- Work task -
Whenever the string "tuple" turns up in a line below, that line should be copied.
Information given below:
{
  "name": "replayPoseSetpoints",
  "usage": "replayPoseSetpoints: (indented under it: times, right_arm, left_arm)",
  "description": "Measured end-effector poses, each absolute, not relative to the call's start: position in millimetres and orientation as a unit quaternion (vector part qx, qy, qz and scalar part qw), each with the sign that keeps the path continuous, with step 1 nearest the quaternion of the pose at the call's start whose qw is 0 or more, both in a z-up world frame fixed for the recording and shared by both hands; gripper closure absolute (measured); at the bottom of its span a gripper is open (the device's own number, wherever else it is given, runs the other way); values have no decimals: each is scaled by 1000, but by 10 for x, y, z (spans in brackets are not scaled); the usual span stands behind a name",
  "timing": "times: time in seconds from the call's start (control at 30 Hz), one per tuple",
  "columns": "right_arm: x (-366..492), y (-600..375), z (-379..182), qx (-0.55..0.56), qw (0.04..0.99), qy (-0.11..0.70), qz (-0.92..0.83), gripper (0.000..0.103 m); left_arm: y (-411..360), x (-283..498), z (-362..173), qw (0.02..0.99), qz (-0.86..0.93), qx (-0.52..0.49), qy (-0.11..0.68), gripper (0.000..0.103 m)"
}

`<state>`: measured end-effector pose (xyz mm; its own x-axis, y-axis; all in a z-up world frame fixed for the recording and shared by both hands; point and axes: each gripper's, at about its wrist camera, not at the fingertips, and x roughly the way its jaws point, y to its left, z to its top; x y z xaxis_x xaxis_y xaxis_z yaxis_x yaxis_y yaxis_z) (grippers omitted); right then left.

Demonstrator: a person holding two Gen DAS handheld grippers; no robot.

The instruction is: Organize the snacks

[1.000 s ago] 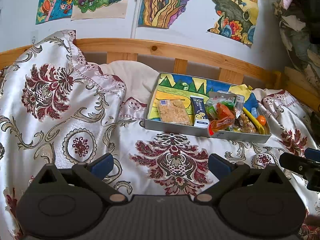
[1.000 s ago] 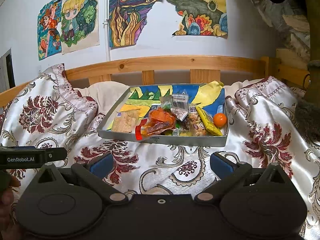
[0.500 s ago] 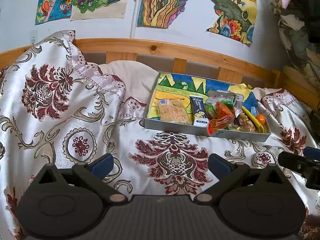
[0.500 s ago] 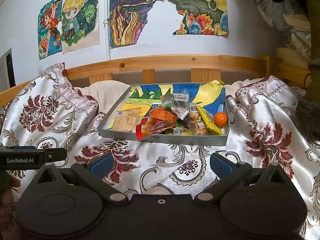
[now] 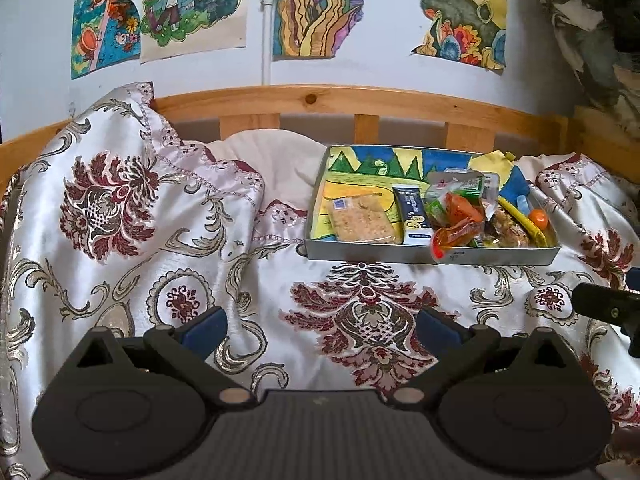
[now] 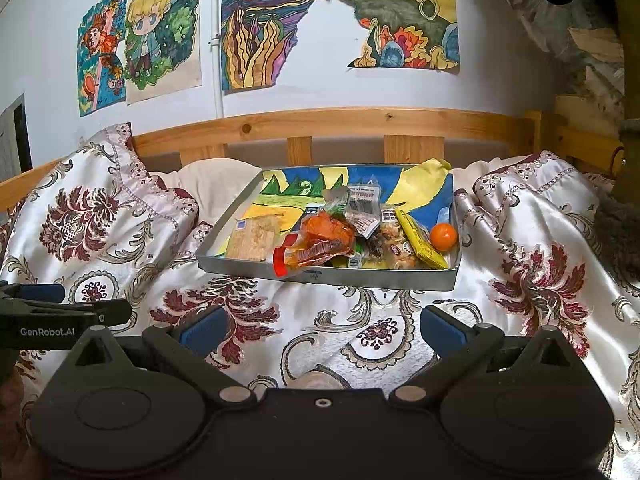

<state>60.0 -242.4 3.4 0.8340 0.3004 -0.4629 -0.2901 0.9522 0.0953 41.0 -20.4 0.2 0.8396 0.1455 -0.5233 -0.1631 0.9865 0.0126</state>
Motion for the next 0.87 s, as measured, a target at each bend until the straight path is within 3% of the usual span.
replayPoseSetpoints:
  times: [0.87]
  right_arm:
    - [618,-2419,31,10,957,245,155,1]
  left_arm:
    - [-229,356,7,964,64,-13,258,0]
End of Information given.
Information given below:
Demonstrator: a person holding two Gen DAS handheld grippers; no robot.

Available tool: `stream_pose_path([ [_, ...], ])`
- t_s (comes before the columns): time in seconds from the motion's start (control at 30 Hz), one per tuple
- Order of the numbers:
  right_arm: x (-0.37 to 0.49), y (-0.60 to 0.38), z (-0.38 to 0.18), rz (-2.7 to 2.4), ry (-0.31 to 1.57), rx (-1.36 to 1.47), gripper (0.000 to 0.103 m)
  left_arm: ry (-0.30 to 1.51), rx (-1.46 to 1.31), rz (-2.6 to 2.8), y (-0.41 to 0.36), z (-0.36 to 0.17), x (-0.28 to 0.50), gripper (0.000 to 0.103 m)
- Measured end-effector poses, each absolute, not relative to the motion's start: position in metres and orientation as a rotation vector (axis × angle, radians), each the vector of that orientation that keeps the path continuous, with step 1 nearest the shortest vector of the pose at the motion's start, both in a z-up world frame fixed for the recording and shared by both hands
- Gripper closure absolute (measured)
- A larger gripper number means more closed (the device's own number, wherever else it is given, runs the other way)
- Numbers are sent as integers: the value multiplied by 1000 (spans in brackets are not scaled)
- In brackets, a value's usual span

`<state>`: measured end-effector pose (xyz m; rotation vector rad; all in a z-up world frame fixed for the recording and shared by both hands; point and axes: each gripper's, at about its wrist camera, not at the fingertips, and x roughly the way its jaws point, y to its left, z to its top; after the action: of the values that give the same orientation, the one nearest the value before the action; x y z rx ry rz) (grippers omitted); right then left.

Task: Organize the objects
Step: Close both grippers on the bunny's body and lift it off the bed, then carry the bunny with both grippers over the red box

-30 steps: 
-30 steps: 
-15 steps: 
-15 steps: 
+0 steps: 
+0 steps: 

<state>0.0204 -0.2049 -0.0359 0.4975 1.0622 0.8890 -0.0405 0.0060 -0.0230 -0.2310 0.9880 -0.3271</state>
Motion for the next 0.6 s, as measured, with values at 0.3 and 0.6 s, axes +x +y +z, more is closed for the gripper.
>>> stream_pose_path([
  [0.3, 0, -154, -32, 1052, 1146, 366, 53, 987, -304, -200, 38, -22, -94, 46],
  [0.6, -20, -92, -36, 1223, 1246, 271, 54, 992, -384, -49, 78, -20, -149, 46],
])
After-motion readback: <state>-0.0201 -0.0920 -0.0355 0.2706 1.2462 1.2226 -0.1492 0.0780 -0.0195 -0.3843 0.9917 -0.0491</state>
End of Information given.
- Answer box -
  "timing": "times: time in seconds from the call's start (control at 30 Hz), one per tuple",
- t_s (comes before the columns): time in seconds from the motion's start (control at 30 Hz), one per tuple

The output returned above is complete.